Engineering & Platform Metrics

Metrics for measuring platform health, reliability, and engineering productivity.

DORA Framework: Delivery metrics follow the DORA (DevOps Research and Assessment) framework, the industry standard for measuring software delivery performance. DORA research shows that high-performing teams are 2x more likely to exceed profitability targets.

Reliability Metrics

Uptime (Availability)

Definition: The percentage of time the service is operational.

Formula:

Uptime = (Total time - Downtime) / Total time × 100

Benchmarks (Monthly):

99.0%: ~7.3 hours downtime (unacceptable for most SaaS)
99.9%: ~43 minutes downtime (three nines)
99.95%: ~22 minutes downtime (typical SLA)
99.99%: ~4.3 minutes downtime (four nines, high reliability)

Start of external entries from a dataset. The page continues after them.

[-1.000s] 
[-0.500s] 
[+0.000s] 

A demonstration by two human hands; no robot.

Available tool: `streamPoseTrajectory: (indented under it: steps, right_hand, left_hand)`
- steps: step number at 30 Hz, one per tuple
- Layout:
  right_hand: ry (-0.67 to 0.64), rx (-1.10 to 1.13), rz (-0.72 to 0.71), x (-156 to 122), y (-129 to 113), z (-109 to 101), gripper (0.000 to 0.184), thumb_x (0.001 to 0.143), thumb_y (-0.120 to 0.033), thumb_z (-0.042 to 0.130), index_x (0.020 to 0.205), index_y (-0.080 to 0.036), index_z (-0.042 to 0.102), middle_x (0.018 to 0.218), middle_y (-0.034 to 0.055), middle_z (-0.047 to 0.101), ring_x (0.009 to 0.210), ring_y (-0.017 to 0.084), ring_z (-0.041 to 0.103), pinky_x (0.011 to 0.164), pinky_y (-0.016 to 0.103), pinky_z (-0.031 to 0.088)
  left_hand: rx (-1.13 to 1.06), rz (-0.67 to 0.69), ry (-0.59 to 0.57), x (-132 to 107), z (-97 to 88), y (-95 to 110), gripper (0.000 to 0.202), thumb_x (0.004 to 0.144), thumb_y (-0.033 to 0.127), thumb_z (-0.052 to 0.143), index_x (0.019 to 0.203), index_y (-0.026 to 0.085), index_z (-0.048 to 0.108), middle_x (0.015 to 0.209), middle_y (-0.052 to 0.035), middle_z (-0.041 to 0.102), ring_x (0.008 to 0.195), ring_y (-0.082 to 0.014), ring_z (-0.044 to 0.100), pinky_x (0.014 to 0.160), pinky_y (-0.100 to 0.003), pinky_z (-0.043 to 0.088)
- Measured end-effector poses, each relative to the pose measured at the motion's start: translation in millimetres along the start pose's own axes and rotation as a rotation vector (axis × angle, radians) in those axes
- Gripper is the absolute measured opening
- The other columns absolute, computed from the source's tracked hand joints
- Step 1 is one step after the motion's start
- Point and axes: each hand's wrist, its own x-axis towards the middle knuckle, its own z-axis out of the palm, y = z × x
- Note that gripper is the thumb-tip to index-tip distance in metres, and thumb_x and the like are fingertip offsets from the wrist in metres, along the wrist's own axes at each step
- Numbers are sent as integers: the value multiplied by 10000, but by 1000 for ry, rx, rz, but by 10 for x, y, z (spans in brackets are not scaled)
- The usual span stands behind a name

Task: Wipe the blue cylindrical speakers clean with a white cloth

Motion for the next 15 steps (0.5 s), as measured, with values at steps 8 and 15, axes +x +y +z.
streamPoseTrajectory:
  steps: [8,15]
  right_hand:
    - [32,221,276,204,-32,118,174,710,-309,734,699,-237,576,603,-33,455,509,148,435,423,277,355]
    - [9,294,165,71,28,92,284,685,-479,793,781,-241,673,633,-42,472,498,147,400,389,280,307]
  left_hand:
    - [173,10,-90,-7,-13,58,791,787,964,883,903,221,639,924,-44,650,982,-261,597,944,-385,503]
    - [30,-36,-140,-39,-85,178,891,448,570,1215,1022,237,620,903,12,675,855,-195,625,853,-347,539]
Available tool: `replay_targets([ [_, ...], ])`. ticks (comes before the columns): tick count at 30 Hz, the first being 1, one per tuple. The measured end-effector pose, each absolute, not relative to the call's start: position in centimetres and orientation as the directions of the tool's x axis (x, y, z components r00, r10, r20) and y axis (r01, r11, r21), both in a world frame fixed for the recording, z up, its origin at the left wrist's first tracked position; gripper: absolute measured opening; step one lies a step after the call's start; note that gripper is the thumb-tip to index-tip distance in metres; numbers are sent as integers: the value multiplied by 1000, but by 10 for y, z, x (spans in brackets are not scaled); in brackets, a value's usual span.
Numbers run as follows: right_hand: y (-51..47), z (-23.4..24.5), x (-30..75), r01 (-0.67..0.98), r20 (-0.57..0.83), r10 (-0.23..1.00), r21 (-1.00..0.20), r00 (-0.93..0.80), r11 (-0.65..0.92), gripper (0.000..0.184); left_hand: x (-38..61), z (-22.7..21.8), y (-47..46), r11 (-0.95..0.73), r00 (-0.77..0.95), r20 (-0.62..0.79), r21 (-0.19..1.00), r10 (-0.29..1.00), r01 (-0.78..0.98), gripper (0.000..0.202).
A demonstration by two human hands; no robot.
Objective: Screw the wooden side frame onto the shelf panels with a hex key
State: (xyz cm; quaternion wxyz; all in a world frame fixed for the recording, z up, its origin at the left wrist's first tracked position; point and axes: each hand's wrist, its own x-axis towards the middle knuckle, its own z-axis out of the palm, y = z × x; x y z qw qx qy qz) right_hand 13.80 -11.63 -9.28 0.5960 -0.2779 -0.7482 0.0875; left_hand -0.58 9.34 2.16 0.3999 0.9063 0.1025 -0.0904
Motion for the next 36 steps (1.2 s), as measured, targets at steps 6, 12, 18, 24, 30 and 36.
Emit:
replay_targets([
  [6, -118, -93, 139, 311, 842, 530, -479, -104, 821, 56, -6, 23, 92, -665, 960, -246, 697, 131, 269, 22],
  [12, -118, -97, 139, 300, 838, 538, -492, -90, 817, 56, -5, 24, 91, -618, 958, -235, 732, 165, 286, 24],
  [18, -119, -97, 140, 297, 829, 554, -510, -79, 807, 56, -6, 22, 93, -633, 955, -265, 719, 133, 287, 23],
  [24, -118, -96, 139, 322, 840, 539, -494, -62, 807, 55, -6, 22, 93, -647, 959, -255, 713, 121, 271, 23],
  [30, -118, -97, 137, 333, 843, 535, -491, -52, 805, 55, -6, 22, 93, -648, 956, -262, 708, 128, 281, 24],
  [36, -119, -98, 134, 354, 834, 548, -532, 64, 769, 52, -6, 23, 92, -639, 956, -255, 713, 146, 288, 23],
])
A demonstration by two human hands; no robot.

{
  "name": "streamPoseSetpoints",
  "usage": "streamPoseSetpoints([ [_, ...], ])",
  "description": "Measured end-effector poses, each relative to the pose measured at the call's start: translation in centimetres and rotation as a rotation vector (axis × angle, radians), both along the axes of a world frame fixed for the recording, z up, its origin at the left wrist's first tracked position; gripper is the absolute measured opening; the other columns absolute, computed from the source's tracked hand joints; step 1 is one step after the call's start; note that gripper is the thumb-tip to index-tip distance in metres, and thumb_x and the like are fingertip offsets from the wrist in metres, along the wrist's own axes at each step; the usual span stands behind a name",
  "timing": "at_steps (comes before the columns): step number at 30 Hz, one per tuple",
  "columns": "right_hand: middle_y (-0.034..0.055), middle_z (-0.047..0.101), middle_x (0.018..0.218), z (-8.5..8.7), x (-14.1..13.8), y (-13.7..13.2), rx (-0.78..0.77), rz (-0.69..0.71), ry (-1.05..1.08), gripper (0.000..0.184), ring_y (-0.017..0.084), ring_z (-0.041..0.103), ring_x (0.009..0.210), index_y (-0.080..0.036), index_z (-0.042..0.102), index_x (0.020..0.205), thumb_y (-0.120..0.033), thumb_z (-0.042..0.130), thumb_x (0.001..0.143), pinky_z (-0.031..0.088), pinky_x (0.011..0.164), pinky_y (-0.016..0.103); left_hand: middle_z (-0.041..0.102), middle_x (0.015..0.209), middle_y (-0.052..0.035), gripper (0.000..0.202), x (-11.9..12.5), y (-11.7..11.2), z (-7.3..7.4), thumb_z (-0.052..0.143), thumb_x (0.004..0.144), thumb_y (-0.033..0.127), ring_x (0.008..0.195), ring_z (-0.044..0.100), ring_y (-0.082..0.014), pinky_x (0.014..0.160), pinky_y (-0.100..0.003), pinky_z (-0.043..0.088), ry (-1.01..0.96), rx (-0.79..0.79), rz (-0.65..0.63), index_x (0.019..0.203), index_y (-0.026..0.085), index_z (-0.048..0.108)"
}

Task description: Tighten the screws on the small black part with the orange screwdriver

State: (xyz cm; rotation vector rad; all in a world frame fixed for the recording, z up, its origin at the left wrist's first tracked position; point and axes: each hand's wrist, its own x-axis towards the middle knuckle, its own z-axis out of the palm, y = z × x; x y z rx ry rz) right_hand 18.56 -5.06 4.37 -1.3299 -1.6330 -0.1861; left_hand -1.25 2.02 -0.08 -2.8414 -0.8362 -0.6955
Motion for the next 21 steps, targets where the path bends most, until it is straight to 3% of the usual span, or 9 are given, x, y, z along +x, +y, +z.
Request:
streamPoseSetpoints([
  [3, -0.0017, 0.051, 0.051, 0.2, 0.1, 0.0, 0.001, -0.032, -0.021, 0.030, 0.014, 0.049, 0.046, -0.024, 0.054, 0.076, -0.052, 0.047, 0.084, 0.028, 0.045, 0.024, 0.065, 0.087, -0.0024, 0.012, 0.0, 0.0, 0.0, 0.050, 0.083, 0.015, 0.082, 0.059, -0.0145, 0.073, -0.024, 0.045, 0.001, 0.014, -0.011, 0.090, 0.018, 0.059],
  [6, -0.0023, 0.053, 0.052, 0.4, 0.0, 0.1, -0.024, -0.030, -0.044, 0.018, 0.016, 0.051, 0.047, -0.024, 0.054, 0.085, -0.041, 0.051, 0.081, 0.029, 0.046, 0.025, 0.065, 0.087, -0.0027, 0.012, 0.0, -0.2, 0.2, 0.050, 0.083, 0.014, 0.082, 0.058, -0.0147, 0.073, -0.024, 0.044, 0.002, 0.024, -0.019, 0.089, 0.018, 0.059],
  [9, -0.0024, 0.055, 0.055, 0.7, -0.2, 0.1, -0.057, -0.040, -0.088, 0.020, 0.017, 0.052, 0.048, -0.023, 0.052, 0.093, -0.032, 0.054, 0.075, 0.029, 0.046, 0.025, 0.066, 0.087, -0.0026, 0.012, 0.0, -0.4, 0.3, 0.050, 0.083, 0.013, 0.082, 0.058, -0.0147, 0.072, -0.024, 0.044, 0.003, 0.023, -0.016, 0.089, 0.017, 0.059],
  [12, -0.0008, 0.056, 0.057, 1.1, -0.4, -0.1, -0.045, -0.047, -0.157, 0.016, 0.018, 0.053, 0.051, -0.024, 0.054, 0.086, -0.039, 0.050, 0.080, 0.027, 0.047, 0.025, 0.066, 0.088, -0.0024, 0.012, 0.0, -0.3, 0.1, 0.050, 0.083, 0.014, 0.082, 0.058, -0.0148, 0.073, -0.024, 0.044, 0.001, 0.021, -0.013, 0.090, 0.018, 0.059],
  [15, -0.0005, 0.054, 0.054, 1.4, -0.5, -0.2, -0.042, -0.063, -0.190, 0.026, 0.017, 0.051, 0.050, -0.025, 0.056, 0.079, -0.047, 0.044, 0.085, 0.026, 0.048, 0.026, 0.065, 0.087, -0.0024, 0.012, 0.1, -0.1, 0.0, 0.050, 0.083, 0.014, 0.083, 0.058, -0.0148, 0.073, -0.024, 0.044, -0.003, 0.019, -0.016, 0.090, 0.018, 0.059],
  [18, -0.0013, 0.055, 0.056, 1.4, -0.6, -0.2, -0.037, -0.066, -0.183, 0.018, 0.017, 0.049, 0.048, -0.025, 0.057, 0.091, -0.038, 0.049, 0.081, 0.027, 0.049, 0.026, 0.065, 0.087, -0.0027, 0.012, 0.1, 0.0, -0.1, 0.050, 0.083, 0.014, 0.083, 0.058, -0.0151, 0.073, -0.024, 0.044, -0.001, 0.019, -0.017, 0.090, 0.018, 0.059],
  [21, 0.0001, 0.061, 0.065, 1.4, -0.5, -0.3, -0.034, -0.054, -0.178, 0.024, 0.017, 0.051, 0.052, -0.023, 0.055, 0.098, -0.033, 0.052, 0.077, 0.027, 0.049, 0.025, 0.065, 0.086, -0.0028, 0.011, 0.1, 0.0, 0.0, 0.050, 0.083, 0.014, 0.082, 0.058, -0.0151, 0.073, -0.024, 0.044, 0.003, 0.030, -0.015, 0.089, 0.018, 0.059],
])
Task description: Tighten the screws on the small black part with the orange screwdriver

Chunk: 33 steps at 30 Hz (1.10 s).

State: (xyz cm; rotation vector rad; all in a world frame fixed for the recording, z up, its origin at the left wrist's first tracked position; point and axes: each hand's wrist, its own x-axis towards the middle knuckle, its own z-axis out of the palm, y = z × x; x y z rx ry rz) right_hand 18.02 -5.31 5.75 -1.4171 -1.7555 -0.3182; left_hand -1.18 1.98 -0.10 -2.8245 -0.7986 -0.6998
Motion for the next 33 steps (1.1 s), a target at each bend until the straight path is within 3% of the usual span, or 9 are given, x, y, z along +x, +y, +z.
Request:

What it tells you: Basic platform reliability.

Common mistakes:

Excluding “scheduled maintenance” (customers don’t care why it’s down)
Measuring only core service, not dependencies
Not weighting by traffic/usage

SLA Adherence

Definition: Percentage of time SLA commitments were met.

Formula:

SLA Adherence = Periods meeting SLA / Total periods × 100

Target: 100% (SLA breaches have contractual and trust implications)

Error Rate

Definition: Percentage of requests that result in errors.

Formula:

Error Rate = Error responses (5xx) / Total requests × 100

Benchmarks:

Below 0.1%: Excellent
0.1-0.5%: Good
0.5-1%: Acceptable
Above 1%: Needs attention

What it tells you: Service reliability from user perspective.

Latency (Response Time)

Definition: Time taken to respond to requests.

Formula:

P50 Latency = Median response time
P95 Latency = 95th percentile response time
P99 Latency = 99th percentile response time

Always report P95 or P99, not averages (averages hide tail latency).

Benchmarks (API):

P50: < 100ms
P95: < 500ms
P99: < 1000ms

What it tells you: User experience. Slow responses impact satisfaction and conversion.

Incident Metrics

Incident Count

Definition: Number of incidents in a period.

Formula:

Incident Count = Total incidents reported

Categorize by severity:

SEV1/P1: Critical, full outage
SEV2/P2: Major, significant degradation
SEV3/P3: Minor, limited impact

What it tells you: System stability. Trend matters.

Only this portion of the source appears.